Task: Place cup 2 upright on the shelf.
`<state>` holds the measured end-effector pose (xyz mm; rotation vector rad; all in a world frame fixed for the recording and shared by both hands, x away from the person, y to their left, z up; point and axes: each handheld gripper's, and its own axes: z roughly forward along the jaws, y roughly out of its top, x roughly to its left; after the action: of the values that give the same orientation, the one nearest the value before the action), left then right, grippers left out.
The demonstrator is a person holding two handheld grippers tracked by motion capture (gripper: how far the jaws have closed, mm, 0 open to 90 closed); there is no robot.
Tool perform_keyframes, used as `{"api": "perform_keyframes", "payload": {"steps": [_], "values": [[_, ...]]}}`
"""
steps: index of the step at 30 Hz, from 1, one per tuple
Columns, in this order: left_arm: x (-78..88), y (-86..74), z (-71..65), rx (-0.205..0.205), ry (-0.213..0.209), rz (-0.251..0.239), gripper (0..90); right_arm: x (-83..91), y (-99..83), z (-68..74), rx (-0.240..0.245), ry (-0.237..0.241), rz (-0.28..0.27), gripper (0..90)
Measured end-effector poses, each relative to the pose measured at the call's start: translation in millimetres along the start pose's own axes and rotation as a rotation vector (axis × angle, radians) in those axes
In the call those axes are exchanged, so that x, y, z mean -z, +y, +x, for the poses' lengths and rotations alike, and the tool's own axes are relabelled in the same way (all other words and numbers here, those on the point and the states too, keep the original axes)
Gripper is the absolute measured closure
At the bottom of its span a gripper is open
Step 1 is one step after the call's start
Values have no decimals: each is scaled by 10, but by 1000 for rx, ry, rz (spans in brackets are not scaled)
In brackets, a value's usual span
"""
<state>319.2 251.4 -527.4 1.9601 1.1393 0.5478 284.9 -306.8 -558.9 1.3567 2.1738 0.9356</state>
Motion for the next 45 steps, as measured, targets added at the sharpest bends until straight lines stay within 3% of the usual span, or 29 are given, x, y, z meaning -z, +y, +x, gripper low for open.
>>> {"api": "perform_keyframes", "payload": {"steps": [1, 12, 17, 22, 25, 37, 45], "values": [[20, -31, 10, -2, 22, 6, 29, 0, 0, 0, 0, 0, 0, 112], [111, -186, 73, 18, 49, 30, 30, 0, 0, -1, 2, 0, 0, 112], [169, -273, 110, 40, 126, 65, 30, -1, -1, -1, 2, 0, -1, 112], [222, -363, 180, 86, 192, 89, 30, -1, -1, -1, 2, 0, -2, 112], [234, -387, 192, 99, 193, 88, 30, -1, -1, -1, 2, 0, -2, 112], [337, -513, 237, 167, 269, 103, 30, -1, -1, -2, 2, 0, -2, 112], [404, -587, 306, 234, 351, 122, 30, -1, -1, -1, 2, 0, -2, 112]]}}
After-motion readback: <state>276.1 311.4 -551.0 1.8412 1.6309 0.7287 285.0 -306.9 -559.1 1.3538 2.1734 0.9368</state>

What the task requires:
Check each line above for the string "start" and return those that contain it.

Exercise answer:
Measured end-effector poses, each relative to the pose measured at the call's start: translation in millimetres along the start pose's own axes and rotation as a rotation vector (axis × angle, radians) in those axes
Step 1 is one step after the call's start

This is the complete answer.